_INSTRUCTIONS FOR THE TASK_. Which lines run from the one containing "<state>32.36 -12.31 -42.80" to the end of the listing? Copy them out exactly, leaving out the rest.

_SUPPLIED DATA_.
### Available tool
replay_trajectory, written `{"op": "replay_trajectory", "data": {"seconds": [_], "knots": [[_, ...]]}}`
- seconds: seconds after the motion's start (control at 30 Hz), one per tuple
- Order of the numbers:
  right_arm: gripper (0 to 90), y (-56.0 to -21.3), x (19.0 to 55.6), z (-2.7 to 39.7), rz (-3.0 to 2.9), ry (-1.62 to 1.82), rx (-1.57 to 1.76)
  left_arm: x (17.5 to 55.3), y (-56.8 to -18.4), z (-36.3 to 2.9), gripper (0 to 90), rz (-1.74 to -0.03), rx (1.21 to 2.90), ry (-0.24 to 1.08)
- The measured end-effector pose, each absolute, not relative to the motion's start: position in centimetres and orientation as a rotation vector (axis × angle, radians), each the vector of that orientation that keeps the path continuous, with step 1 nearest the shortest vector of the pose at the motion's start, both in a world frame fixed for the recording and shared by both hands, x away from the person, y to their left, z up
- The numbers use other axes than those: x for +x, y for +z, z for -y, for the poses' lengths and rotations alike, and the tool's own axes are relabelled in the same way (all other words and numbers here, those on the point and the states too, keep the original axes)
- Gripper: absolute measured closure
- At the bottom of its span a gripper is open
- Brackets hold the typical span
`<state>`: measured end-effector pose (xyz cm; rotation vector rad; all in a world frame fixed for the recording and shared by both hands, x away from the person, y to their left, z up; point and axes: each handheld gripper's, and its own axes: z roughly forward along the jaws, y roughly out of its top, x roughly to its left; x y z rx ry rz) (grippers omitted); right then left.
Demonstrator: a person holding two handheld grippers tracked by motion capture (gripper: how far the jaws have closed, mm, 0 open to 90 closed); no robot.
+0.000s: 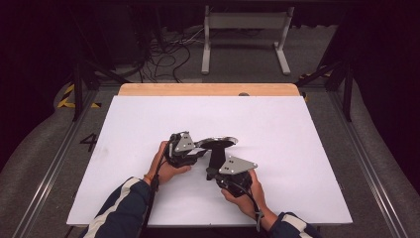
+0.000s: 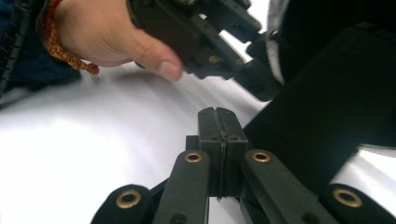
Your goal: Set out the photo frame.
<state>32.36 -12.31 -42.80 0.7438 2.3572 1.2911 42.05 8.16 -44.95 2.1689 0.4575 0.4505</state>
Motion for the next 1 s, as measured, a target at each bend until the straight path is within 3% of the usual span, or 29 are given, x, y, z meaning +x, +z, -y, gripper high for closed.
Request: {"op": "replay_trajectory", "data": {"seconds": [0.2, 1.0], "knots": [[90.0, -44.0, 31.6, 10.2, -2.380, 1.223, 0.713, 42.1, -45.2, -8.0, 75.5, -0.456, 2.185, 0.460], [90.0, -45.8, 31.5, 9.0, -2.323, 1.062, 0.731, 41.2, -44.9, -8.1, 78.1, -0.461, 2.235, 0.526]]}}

_REPLY TO THE TASK_.
<state>32.36 -12.31 -42.80 0.7438 2.3572 1.2911 42.05 8.16 -44.95 2.1689 0.4575 0.4505</state>
Motion for the next 1 s, as measured, a target at each bend until the straight path is within 3% of the usual span, or 29 are given, x, y, z meaning +x, +z, -y, gripper high for closed.
Request: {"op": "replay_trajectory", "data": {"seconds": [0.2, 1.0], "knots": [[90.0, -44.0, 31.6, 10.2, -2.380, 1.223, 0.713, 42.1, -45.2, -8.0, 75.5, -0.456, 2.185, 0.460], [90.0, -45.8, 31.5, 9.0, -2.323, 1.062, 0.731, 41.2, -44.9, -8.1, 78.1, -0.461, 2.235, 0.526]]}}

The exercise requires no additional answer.